= Beginning of Section =

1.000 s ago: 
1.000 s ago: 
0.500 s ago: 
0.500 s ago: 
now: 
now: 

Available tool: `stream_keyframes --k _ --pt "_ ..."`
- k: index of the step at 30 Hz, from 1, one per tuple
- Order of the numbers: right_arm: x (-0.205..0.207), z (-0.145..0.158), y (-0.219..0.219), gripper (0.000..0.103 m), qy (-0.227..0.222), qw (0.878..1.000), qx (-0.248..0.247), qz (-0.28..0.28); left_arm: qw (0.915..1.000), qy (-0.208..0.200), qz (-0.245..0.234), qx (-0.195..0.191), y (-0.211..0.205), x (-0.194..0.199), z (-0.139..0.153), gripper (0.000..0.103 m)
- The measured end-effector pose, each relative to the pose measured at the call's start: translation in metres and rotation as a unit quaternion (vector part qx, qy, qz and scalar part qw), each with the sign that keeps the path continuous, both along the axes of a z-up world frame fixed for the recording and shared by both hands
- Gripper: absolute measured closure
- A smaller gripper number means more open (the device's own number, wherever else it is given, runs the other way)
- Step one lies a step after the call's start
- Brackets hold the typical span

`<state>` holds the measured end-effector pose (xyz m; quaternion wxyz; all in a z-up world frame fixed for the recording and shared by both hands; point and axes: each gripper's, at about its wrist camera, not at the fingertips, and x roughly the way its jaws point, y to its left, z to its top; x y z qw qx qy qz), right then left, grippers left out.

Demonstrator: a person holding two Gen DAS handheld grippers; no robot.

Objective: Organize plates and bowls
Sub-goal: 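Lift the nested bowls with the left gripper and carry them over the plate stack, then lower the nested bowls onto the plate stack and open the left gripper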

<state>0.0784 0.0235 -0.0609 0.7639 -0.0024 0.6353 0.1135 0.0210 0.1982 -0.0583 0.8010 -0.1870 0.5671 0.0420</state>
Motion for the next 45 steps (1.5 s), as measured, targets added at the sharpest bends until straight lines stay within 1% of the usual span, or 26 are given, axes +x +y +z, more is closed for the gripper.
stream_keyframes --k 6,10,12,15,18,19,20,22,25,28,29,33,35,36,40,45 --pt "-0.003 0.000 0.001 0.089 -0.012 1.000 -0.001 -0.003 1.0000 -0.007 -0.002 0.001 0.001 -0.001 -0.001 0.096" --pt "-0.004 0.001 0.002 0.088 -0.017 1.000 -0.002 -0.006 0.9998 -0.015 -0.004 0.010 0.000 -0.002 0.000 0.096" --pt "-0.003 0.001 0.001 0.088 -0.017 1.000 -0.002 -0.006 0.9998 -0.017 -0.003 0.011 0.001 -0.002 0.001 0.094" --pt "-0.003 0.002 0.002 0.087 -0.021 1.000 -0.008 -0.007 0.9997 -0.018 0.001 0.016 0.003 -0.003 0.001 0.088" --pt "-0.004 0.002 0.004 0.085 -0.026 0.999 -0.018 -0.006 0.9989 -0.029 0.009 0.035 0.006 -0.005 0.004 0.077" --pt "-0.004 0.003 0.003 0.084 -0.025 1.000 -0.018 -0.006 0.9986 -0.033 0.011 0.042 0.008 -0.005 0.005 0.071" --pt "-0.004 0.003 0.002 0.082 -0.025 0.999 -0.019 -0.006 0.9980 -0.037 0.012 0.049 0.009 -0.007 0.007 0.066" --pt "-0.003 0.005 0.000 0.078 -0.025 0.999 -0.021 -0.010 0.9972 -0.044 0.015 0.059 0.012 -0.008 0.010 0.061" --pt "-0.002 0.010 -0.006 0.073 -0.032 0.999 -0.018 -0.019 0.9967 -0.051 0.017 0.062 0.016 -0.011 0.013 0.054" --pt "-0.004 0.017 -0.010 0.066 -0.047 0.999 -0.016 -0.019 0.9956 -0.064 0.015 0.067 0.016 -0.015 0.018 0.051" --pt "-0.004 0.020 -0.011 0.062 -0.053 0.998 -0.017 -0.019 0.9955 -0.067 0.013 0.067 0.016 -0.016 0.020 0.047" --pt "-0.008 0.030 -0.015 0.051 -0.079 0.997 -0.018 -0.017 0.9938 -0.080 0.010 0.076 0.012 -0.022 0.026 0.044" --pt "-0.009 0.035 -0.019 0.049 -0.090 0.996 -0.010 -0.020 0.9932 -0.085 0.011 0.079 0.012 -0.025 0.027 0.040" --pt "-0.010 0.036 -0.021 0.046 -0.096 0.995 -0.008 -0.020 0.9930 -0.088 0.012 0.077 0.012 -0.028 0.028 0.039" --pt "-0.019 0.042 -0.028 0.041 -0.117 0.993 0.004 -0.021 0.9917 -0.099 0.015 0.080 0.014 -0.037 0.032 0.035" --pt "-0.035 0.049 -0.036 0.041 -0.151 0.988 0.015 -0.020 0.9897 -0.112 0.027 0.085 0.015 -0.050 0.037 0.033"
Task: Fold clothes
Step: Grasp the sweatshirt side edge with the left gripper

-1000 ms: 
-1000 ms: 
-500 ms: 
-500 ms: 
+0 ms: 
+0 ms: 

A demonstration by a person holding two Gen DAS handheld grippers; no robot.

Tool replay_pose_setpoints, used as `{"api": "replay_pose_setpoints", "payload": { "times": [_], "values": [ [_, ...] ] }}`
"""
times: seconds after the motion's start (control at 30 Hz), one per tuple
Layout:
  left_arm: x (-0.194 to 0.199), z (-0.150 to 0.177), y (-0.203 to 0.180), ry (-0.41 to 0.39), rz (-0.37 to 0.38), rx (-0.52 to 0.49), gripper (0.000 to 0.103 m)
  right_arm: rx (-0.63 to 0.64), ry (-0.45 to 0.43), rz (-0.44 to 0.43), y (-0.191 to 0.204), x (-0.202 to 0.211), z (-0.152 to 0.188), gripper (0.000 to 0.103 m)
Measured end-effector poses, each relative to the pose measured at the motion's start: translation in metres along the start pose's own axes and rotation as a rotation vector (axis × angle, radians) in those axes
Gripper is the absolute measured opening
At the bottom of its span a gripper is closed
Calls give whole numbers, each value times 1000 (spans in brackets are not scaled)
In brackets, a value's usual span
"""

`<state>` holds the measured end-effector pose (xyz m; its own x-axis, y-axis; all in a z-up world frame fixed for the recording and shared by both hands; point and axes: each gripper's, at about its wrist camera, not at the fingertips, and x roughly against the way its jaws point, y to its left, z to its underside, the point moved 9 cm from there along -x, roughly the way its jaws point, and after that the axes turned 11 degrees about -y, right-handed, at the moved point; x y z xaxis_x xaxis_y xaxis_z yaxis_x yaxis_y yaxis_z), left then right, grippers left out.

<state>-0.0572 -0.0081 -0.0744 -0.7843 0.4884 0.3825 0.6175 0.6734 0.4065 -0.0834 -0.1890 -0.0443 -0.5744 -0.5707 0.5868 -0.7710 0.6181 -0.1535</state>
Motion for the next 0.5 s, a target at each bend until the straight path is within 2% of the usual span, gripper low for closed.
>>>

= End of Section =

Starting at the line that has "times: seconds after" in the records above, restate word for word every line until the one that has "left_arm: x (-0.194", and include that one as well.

_RESULT OF THE TASK:_
times: seconds after the motion's start (control at 30 Hz), one per tuple
Layout:
  left_arm: x (-0.194 to 0.199), z (-0.150 to 0.177), y (-0.203 to 0.180), ry (-0.41 to 0.39), rz (-0.37 to 0.38), rx (-0.52 to 0.49), gripper (0.000 to 0.103 m)

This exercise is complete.